For :H2O(g) --> H(g) + OH(g); At 3000K and P(total)=1.00 atm, from your K value calculate system composition from 1.00 mol H2O(g) and no products initially.
The K I got (using Delta G superscript zero = [Delta H superscript zero]-[T* Delta S superscript zero)=]) was 9.5x10^-4 atm.
I know system composition is mole composition, which is proportional to mole fraction. I think Ptotal=P(H2O)+p(H)+P(OH) but where do I proceed from there?
If you are satisfied that dG is ok, then set up the ICE chart.
.......H2O ==> H^+ + OH^-
I......1.0.....0......0
C......-p......p......p
E......1.0-p...p......p
Then Kp = pH^+ * pOH^-/pH2O
and substitute the E line into Kp expression and solve for p. Then use p to calculate mole fraction or use PV = nRT to calculate mols and/or grams.
I looked in my text to find dGo for H^+ and OH^- but no luck. But if your text has those values it would be interesting to calculate dGo products - dGo reactants = dG rxn and plug into dG = -RTlnK and see how close the two K values are.
I agree that Ptotal initially is 1.0 atm from the problem. After the ICE chart it is what you have. It will be Ptotal = 1-p + p + p = 1+p so
XH2O = 1-p/1+p
XH^+ = p/1+p
XOH^- = p/1+p
To calculate the system composition from the given K value, you can use the equation
K = (P(H) * P(OH))/(P(H2O))
Where K is the equilibrium constant, P(H2O) is the partial pressure of water, P(H) is the partial pressure of hydrogen, and P(OH) is the partial pressure of hydroxide.
Given that the K value is 9.5x10^-4 atm and P(total) = 1.00 atm, we can assume that the partial pressures of hydrogen and hydroxide are very small compared to the partial pressure of water at equilibrium.
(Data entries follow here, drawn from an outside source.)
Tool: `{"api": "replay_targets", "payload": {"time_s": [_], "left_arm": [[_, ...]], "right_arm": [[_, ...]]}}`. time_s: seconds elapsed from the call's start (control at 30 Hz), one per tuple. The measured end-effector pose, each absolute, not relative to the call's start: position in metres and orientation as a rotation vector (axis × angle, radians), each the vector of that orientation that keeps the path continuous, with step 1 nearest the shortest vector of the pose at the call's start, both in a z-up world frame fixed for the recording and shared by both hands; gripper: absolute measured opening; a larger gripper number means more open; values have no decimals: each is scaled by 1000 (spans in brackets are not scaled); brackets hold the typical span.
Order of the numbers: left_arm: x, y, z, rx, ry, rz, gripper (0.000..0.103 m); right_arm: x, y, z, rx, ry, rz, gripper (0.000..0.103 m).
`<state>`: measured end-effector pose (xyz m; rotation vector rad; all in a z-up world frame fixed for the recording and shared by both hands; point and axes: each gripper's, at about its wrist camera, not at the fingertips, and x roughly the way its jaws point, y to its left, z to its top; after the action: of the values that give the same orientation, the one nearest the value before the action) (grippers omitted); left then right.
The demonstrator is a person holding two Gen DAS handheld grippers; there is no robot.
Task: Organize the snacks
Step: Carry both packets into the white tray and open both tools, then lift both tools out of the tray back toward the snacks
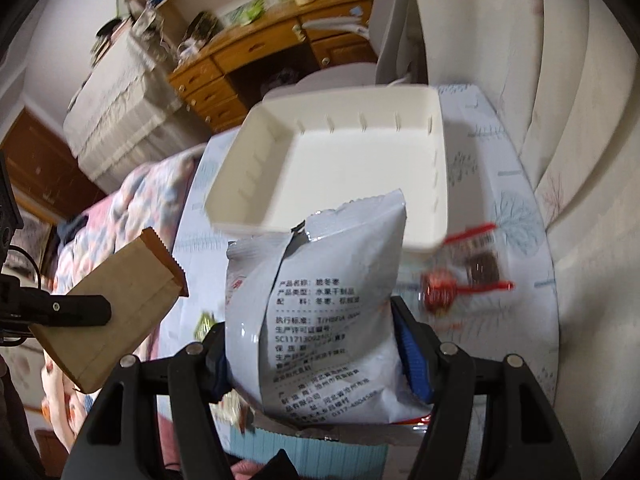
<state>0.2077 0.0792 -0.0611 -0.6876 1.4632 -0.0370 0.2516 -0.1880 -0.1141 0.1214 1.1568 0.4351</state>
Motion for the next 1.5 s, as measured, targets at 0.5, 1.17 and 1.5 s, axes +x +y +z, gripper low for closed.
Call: {"api": "replay_targets", "payload": {"time_s": [0.5, 1.17, 1.5], "left_arm": [[333, 73, -74, -523, 1297, -218, 12], [307, 55, -75, -367, 1284, -93, 40], [197, 43, -42, -401, 1200, -77, 41]], "right_arm": [[340, -179, -129, 320, 1152, 363, 68], [321, -210, -125, 473, 1198, 310, 91], [248, -231, -94, 472, 1184, 380, 91]]}}
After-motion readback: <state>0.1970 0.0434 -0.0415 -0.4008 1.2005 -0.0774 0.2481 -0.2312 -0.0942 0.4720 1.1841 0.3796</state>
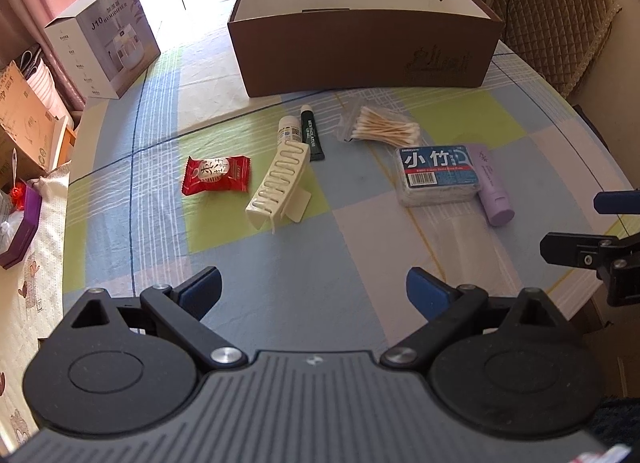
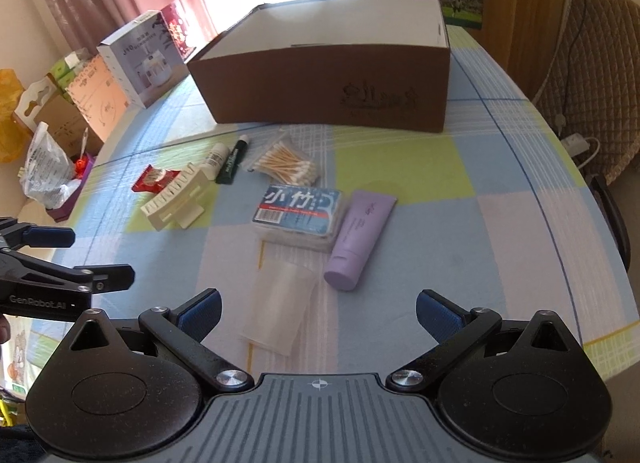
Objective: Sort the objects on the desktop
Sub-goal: 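Grasp purple tube with right tool while left tool grasps white zigzag strip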
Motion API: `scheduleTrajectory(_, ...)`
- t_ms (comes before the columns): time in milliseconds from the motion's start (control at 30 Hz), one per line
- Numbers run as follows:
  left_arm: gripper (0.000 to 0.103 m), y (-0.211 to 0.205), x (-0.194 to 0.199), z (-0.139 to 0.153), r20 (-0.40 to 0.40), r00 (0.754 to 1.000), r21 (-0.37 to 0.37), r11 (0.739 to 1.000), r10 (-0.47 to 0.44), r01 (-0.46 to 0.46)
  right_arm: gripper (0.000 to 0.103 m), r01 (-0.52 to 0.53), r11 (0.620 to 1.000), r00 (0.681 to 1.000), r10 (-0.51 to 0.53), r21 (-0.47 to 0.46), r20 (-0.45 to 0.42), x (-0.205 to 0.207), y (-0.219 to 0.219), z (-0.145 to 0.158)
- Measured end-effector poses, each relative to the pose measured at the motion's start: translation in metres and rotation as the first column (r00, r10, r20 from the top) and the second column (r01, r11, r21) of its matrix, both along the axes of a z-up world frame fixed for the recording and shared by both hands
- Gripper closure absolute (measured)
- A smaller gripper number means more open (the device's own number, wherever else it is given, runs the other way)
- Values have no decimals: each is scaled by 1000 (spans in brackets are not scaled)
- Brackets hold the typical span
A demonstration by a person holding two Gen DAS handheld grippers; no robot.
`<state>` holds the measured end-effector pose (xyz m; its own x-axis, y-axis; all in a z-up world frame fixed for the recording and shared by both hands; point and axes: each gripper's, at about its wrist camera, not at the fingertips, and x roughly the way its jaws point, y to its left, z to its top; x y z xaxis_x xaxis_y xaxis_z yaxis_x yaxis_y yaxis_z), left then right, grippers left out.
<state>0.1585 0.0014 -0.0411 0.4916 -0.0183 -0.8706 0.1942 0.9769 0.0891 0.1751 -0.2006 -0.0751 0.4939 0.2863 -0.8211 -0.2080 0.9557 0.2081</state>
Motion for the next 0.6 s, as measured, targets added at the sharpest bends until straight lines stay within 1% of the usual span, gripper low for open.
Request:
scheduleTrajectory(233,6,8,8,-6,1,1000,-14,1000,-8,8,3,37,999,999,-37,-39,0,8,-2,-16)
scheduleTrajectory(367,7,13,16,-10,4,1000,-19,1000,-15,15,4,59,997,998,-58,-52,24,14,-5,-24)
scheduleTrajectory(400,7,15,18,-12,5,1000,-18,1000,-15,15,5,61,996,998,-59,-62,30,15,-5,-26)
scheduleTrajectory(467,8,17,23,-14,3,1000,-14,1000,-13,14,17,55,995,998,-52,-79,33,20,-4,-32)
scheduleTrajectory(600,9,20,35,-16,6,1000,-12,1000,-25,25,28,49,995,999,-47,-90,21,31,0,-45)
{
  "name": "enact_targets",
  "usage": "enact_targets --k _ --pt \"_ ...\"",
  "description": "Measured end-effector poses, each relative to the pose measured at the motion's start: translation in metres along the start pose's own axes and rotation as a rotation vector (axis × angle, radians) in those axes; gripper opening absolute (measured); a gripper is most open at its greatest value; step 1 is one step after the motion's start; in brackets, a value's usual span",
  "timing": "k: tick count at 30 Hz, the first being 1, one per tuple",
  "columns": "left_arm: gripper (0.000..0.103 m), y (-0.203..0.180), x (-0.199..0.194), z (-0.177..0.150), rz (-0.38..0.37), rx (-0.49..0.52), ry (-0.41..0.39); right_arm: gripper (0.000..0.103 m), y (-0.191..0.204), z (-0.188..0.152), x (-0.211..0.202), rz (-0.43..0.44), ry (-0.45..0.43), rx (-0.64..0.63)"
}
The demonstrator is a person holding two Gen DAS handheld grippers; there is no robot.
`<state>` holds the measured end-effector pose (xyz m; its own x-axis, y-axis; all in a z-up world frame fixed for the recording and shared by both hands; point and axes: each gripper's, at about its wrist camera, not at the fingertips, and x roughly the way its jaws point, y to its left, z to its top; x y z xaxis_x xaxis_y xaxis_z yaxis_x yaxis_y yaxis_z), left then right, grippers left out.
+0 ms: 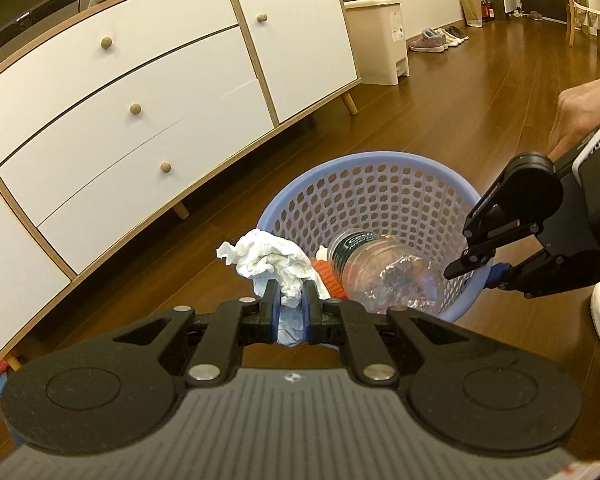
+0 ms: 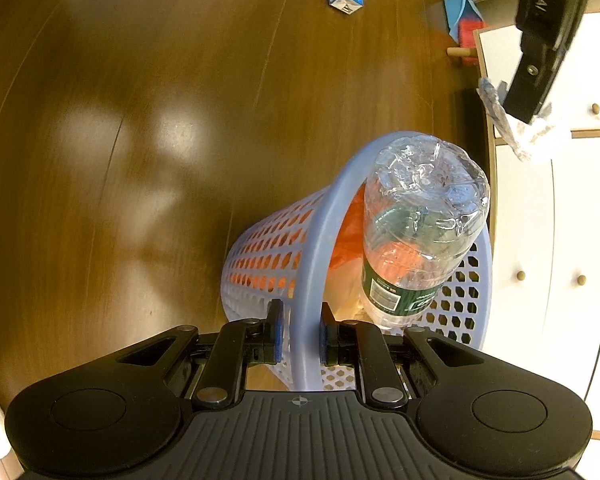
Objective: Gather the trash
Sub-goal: 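Hold the tissue over the basket held by the right tool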
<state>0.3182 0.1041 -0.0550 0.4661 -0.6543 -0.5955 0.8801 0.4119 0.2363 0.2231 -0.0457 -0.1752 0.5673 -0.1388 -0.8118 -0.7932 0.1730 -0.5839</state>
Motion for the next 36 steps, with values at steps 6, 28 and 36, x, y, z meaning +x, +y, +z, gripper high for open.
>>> enact_targets --k 6,28,36 --pt "0.008 0.002 0.003 -0.002 -0.013 -0.005 0.003 0.013 0.001 0.001 0.000 -0.001 0.000 0.005" --pt "0.008 0.001 0.019 0.001 -0.036 0.002 -0.002 0.013 0.001 -0.002 0.001 0.000 -0.005 0.009" --pt "0.008 0.001 0.025 0.002 -0.042 0.007 0.000 0.013 0.001 -0.002 0.000 0.001 -0.007 0.010"
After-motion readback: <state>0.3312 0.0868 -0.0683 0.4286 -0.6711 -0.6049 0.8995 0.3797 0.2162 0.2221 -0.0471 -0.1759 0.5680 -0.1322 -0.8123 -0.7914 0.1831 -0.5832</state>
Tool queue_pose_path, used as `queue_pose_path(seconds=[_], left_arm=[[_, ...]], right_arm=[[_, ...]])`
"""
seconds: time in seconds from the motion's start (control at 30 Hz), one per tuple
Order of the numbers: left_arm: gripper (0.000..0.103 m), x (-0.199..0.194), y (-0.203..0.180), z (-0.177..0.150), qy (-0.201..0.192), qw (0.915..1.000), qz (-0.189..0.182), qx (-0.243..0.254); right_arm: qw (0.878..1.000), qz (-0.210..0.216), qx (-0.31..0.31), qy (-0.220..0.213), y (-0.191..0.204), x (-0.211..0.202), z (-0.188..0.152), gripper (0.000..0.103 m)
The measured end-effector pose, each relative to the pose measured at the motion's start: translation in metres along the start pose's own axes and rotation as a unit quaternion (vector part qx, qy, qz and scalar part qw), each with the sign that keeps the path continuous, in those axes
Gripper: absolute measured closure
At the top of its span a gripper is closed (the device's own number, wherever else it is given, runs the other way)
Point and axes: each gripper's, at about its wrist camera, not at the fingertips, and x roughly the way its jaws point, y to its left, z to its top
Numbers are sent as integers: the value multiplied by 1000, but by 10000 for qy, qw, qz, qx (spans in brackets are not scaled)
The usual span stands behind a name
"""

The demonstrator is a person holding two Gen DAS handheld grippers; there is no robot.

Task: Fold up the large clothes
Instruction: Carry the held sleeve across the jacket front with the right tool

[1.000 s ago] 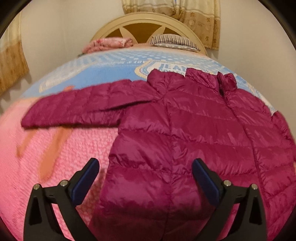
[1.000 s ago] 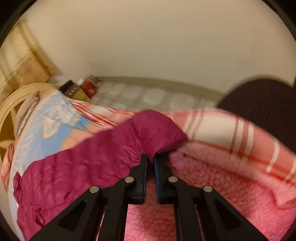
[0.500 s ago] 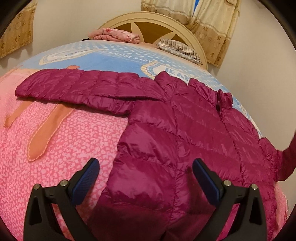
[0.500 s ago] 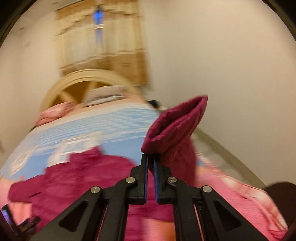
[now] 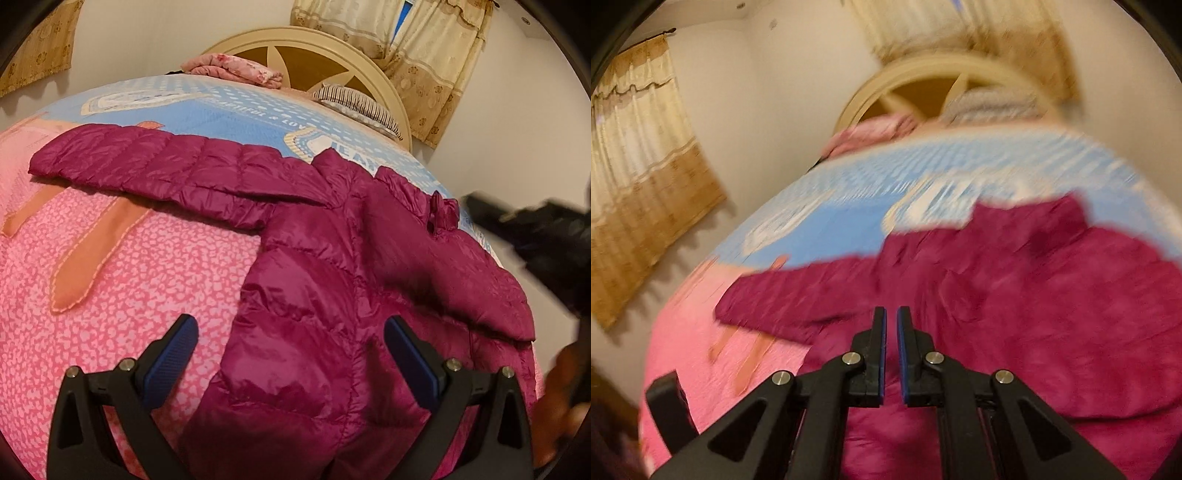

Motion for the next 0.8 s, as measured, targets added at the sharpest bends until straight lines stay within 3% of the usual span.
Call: queue_pose_path(seconds=[0.13, 0.2, 0.27, 0.37, 0.47, 0.57, 0.8], left_arm=[[0, 1, 1, 1, 10, 10000, -6, -2], [0, 2, 1, 1, 20, 10000, -3, 3], [0, 3, 0, 2, 21, 10000, 6, 11], [0, 4, -2, 2, 44, 10000, 47, 54], [0, 5, -2, 2, 41, 10000, 36, 44], [0, 4, -2, 2, 51, 10000, 42, 47], [0, 12, -6, 3, 109, 9998, 115, 96]], right_arm=[[9974, 356, 59, 621, 0, 46, -20, 97], [9908, 795, 280, 1055, 3, 55, -23, 97], [9920, 950, 402, 723, 4, 36, -25, 97], [9983, 158, 511, 236, -5, 24, -25, 97], [9951, -364, 684, 607, -21, 51, -28, 97], [9898, -163, 910, 1082, -25, 86, -40, 97], [9910, -91, 657, 1165, -2, 110, -46, 97]])
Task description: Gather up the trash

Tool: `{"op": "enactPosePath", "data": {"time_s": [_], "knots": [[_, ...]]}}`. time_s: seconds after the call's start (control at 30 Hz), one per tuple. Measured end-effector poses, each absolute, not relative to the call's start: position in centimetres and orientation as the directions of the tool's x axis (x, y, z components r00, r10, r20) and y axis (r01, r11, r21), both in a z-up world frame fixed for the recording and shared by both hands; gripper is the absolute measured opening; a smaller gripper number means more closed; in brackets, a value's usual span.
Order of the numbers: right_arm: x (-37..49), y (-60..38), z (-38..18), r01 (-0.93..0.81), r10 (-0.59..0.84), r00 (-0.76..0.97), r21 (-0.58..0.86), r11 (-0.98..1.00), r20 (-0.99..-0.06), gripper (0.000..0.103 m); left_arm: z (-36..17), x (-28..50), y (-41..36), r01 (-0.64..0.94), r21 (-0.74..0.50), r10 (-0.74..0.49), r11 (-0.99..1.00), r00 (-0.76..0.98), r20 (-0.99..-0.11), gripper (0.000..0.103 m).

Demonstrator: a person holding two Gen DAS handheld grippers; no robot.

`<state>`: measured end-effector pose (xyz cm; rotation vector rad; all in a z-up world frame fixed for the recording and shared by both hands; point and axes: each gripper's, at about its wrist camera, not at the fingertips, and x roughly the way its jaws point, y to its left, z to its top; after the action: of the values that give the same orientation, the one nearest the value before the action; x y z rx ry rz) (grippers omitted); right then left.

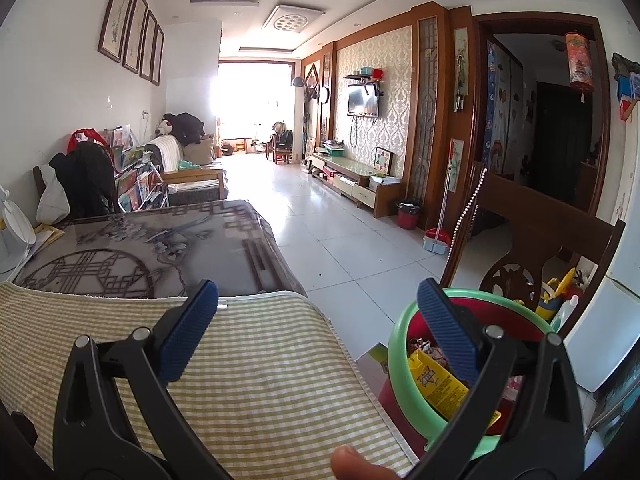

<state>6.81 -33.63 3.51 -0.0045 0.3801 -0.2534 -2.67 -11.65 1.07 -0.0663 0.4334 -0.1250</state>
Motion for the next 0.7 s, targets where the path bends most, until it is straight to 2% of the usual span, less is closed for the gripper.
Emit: {"op": "enactPosePath", "data": {"time_s": [0.7], "knots": [[6.94, -33.58, 3.47, 0.244, -0.245, 0.893, -0.051, 0.968, -0.376, 0.098, 0.74, -2.45, -11.6, 0.108, -0.1, -0.141, 0.989, 0.891, -0.431, 0.095]]}}
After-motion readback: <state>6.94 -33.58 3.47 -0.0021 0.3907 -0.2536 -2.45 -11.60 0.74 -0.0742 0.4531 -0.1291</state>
Therefore, we can ignore the terms P(H) and P(OH) in the equation.
So, we have:
K = P(H) * P(OH) / P(H2O)
Since we initially have 1.00 mol of H2O(g) and no products, the initial partial pressure of water, P(H2O), is equal to 1.00 atm.
We can rearrange the equation to solve for P(H) and P(OH):
K * P(H2O) = P(H) * P(OH)
Substituting the given values:
(9.5x10^-4 atm) * (1.00 atm) = P(H) * P(OH)
Simplifying the expression:
9.5x10^-4 atm = P(H) * P(OH)
Since these are partial pressures and are proportional to mole fractions, you can also express this equation as:
K = [H] * [OH]
Where [H] represents the mole fraction of hydrogen and [OH] represents the mole fraction of hydroxide at equilibrium.
To find the system composition, you need to solve for the mole fraction of hydrogen ([H]) and the mole fraction of hydroxide ([OH]).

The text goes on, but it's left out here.